Sri Lanka facing brain drain of accountants
Sri Lankan management accountants are seeking job opportunities mainly in Australia, Africa, Middle East, UK and Canada which is triggering a brain drain of this talent in the country. The demand for Sri Lankans is in middle management positions in finance, IT, and engineering in the West and the SAARC region as well. These comments were made by CIMA Sri Lanka Council member and Managing Director Cornucopia Lanka Ltd Dinesh Weerakkody when he addressed the first CIMA HR leaders forum in Colombo this week.
He revealed that around 50% or 1,969 CIMA Sri Lanka members are now serving overseas creating a dearth of qualified and talented management accountants in the country. Only 1,993 out of 3,992 CIMA members are working in the island and the number of CIMA students is 12,150 at present. Lankan talent internationally enjoys a strong international reputation for strong language skills, analytical skills, and integrity and people skills. Sri Lankan managers are both cheaper and flexible than their counterparts in South East Asia, he said. He emphasized the need of moulding a growing cadre of managers and introduce best HR and management practices to maintain a competitive and effective work force.
Weerakkody said that it is very difficult for the government to persuade them to come back but the only option is to increase the capacity of producing employable graduates through the country’s education system with quality and advanced curriculum. He pointed out that CIMA Sri Lanka is producing 120 management accountants annually and 60 of them are leaving the island for overseas jobs for higher salaries and perks as well as due to present economic difficulties and the war situation here. He added that the government should initiate a programme in consultation with the private sector to equip university graduates with the required skills set so that ‘we’ do not turn out just graduates yearly but employable people. He revealed that it has become a difficult task to find the right person with required skills for lucrative private sector jobs due to the brain drain. The talent shortage will become a crisis in the near future. So the government and the private sector need to be more imaginative and recognize the fact that we need to do something urgently to manage the brain drain, he said.

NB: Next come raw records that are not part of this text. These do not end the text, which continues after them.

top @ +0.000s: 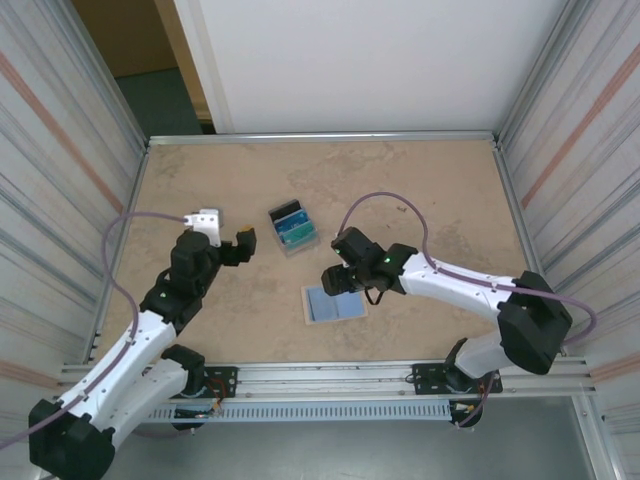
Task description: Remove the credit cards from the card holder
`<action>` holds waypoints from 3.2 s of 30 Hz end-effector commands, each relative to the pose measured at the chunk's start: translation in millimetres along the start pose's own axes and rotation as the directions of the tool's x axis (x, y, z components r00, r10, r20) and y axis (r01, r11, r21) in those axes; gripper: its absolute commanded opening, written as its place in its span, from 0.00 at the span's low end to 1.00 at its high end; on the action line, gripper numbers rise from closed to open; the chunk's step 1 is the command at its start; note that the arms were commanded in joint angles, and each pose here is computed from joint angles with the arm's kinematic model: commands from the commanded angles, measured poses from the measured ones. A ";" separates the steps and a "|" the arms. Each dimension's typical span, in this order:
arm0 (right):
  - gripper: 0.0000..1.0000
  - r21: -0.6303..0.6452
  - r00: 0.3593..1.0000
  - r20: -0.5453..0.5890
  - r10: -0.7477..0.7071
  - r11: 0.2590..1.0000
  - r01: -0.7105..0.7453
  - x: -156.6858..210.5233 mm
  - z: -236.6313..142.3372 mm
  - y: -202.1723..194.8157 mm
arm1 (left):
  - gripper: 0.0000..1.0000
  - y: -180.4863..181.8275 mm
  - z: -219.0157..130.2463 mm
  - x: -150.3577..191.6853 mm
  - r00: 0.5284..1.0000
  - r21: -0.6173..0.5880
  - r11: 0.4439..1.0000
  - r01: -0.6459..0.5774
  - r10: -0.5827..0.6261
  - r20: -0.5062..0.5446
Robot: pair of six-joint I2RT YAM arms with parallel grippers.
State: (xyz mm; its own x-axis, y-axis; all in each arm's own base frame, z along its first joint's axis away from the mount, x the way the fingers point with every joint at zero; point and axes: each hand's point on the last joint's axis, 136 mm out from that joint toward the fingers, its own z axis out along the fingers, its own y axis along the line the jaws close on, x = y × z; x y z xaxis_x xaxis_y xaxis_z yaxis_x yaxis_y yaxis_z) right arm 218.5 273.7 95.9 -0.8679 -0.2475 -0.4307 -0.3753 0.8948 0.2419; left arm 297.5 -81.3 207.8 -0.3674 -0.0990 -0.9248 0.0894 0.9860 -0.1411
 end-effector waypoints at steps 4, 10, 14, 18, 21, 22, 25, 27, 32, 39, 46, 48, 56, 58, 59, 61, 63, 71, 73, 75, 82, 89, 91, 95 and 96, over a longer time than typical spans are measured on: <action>0.56 0.041 0.998 -0.064 -0.026 0.999 0.029 8.9 14.0 11.3 | 0.99 27.8 -5.2 17.0 0.986 -0.088 0.982 0.164 -0.166 -0.011; 0.46 0.053 0.992 -0.104 -0.067 0.996 0.073 14.5 25.7 22.6 | 0.99 34.9 -7.9 23.7 0.987 -0.122 0.980 0.155 -0.158 -0.017; 0.38 0.059 0.988 -0.129 -0.088 0.994 0.096 19.6 32.5 29.4 | 0.99 34.1 -7.0 25.7 0.988 -0.117 0.982 0.147 -0.151 -0.026; 0.37 0.078 0.981 -0.157 -0.111 0.989 0.124 26.2 39.7 34.1 | 0.99 35.5 -7.0 26.5 0.989 -0.125 0.982 0.144 -0.148 -0.025; 0.37 0.080 0.977 -0.173 -0.127 0.987 0.142 31.1 44.0 39.1 | 0.99 36.0 -7.1 25.8 0.989 -0.127 0.981 0.145 -0.149 -0.022; 0.37 0.078 0.976 -0.177 -0.131 0.986 0.146 32.3 45.1 40.8 | 0.99 35.4 -6.9 26.4 0.989 -0.125 0.982 0.142 -0.146 -0.025; 0.38 0.066 0.972 -0.193 -0.131 0.987 0.146 37.0 49.4 44.6 | 0.99 36.1 -6.1 27.8 0.989 -0.129 0.982 0.140 -0.145 -0.031; 0.39 0.054 0.971 -0.201 -0.127 0.989 0.140 39.3 51.9 46.8 | 0.99 35.3 -5.9 28.9 0.989 -0.126 0.982 0.139 -0.144 -0.036; 0.44 0.041 0.967 -0.223 -0.127 0.989 0.140 46.9 56.4 50.3 | 0.99 35.5 -5.2 29.4 0.989 -0.127 0.982 0.139 -0.145 -0.038; 0.49 0.047 0.961 -0.244 -0.133 0.988 0.149 56.2 62.6 51.3 | 0.99 34.4 -3.7 31.5 0.988 -0.124 0.983 0.136 -0.143 -0.051; 0.52 0.074 0.957 -0.260 -0.130 0.985 0.154 63.3 67.9 43.3 | 0.99 32.2 -1.8 32.1 0.987 -0.115 0.983 0.140 -0.147 -0.057; 0.50 0.084 0.956 -0.262 -0.131 0.984 0.158 65.6 69.0 40.2 | 0.99 32.0 -1.6 31.8 0.987 -0.114 0.983 0.142 -0.150 -0.057; 0.48 0.144 0.950 -0.284 -0.130 0.974 0.177 74.9 74.6 23.4 | 0.99 31.8 -2.7 30.6 0.987 -0.113 0.983 0.144 -0.151 -0.057; 0.48 0.161 0.947 -0.290 -0.136 0.969 0.188 76.6 75.1 20.4 | 0.99 31.8 -3.0 30.4 0.987 -0.113 0.983 0.144 -0.151 -0.055; 0.48 0.170 0.946 -0.291 -0.140 0.966 0.195 77.2 75.0 18.9 | 0.99 31.8 -3.0 30.1 0.987 -0.113 0.983 0.144 -0.151 -0.054; 0.46 0.185 0.944 -0.296 -0.145 0.961 0.205 78.8 75.4 16.4 | 0.99 31.7 -3.4 29.8 0.987 -0.112 0.983 0.143 -0.150 -0.054; 0.44 0.187 0.944 -0.297 -0.146 0.960 0.207 79.4 76.3 16.1 | 0.99 31.6 -3.5 30.0 0.988 -0.112 0.984 0.140 -0.147 -0.056; 0.25 0.189 0.955 -0.262 -0.141 0.963 0.194 68.7 71.3 17.0 | 0.99 24.5 -5.7 24.9 0.991 -0.070 0.991 0.112 -0.116 -0.059; 0.21 0.185 0.960 -0.241 -0.145 0.964 0.192 62.5 67.4 19.8 | 0.99 22.4 -6.9 22.6 0.993 -0.057 0.993 0.105 -0.108 -0.055; 0.19 0.177 0.964 -0.219 -0.148 0.966 0.189 56.9 63.3 22.8 | 0.99 20.8 -7.9 21.1 0.993 -0.047 0.994 0.099 -0.102 -0.052; 0.11 0.191 0.979 -0.151 -0.138 0.968 0.166 42.5 46.2 21.0 | 0.99 10.4 -11.9 13.4 0.997 0.009 0.997 0.075 -0.075 -0.034; 0.18 0.217 0.989 -0.114 -0.097 0.969 0.120 38.7 32.8 6.6 | 0.99 -5.8 -14.6 4.3 1.000 0.055 0.998 0.013 -0.013 0.008; 0.19 0.228 0.990 -0.112 -0.082 0.968 0.106 40.3 30.5 0.6 | 0.99 -11.7 -15.4 1.4 1.000 0.071 0.997 -0.012 0.011 0.023; 0.21 0.246 0.993 -0.107 -0.047 0.966 0.073 44.6 27.9 -12.6 | 0.99 -27.5 -16.9 0.8 0.996 0.117 0.990 -0.081 0.076 0.043; 0.22 0.250 0.994 -0.106 -0.039 0.966 0.065 45.3 27.7 -15.6 | 0.99 -32.1 -17.3 1.2 0.995 0.130 0.987 -0.097 0.091 0.049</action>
State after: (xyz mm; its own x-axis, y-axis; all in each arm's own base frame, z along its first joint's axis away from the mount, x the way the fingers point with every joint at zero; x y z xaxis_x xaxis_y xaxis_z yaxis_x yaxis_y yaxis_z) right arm 192.7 275.7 45.2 -0.8639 -0.3707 -0.3410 -0.3959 0.9183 0.0048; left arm 274.7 -102.3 190.3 -0.4027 -0.0496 -0.9140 0.1978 0.9702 -0.1398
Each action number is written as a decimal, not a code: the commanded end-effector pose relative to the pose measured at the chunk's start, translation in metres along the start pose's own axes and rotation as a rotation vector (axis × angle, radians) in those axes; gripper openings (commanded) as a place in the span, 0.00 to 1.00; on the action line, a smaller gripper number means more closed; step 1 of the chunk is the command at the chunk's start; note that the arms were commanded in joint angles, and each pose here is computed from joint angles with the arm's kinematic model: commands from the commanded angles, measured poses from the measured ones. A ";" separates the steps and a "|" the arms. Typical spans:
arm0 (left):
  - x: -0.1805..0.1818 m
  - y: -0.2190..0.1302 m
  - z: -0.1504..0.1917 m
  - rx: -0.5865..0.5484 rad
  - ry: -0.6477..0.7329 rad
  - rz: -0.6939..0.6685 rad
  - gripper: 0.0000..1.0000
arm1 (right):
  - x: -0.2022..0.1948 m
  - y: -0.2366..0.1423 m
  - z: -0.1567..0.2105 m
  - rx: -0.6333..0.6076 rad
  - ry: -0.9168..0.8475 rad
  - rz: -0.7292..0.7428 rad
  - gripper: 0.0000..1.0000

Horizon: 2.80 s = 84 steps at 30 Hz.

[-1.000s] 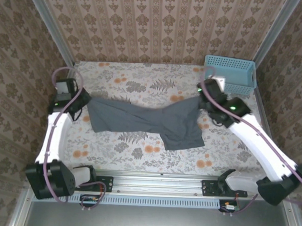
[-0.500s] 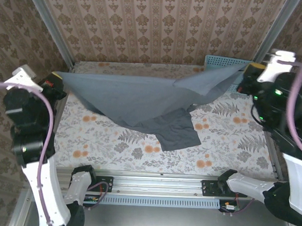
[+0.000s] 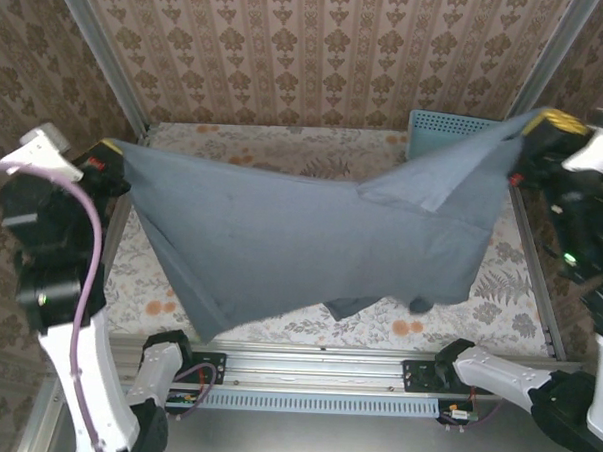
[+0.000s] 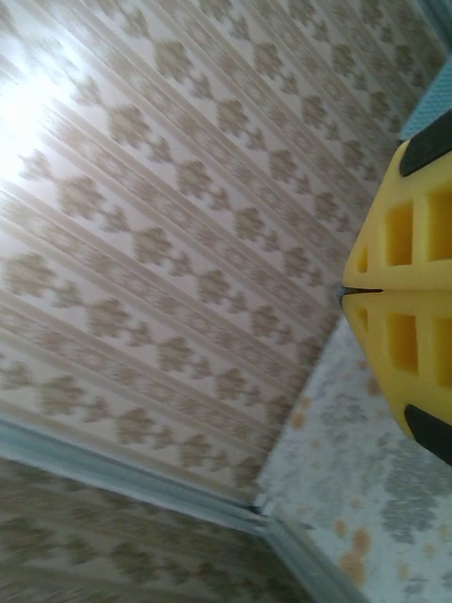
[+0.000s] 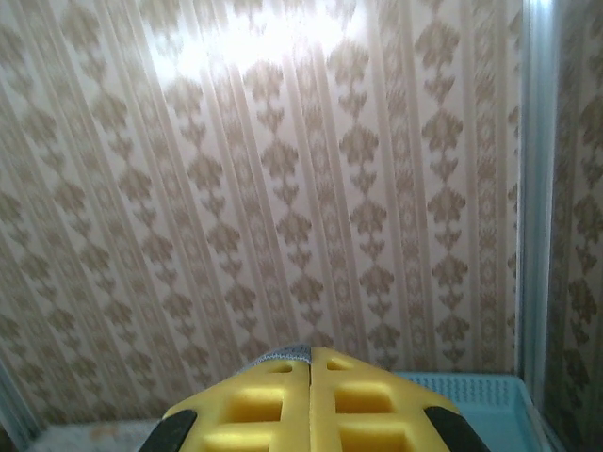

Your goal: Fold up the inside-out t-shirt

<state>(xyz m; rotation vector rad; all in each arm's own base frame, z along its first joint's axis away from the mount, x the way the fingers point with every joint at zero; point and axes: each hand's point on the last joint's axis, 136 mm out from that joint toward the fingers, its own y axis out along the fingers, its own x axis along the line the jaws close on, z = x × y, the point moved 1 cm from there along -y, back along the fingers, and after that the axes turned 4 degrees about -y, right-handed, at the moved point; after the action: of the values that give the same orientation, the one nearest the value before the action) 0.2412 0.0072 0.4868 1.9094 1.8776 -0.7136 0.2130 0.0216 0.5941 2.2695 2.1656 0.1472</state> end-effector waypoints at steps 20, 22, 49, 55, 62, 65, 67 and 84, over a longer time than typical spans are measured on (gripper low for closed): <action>0.009 0.244 -0.056 0.132 -0.080 0.052 0.00 | 0.042 0.226 -0.014 -0.081 0.001 0.057 0.00; -0.011 0.222 -0.093 0.033 -0.032 0.093 0.00 | 0.040 0.212 -0.041 -0.171 0.016 0.046 0.00; 0.148 0.079 0.252 0.529 -0.182 -0.149 0.00 | -0.002 0.043 0.360 0.766 0.247 0.087 0.00; 0.176 0.037 0.310 0.622 -0.258 -0.249 0.00 | -0.021 -0.016 0.414 0.874 0.366 0.185 0.00; 0.198 -0.005 0.328 0.617 -0.326 -0.399 0.00 | -0.040 -0.062 0.424 0.862 0.493 0.285 0.00; 0.207 -0.023 0.328 0.580 -0.347 -0.461 0.00 | -0.050 -0.081 0.425 0.843 0.540 0.335 0.00; 0.212 -0.031 0.333 0.568 -0.366 -0.479 0.01 | -0.057 -0.092 0.423 0.818 0.563 0.365 0.00; 0.208 -0.046 0.345 0.595 -0.419 -0.464 0.03 | -0.076 -0.125 0.410 0.733 0.630 0.431 0.00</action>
<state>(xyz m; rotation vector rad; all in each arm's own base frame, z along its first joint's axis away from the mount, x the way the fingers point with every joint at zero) 0.1591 -0.0204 0.0891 1.4265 1.9917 -1.7943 0.1160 -0.0155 0.1681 3.4775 2.2313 0.0457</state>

Quoting the findings of a recent research conducted by an Indian company, Weerakkody said that the main challenges for doing business in Sri Lanka are high finance costs, short supply of skilled manpower, security situation, tight regulations, rigid trade unions, and administration problems. The research also revealed that Sri Lankan managers are loyal, good at numbers, good administrators, and they have the ability to face changes but they need space to deliver.
Delivering the keynote address, Richard Cowlishaw – Global Head of HR, Director of PD Courtaulds said that Sri Lanka should address the brain drain issue as soon as possible and Sri Lankan expatriates working overseas should be motivated to return to the island. He claimed that talent has become the world’s most sought after commodity and a growing number of companies outside the tech industries from hedge funds to consulting run on brainpower, therefore a shortage of it could and will cause serious problems to any economy. He said that HR practices are of vital importance in the day to day operations of any organisation. He added that good HRM practices are the key to the success or downfall of any organisation”.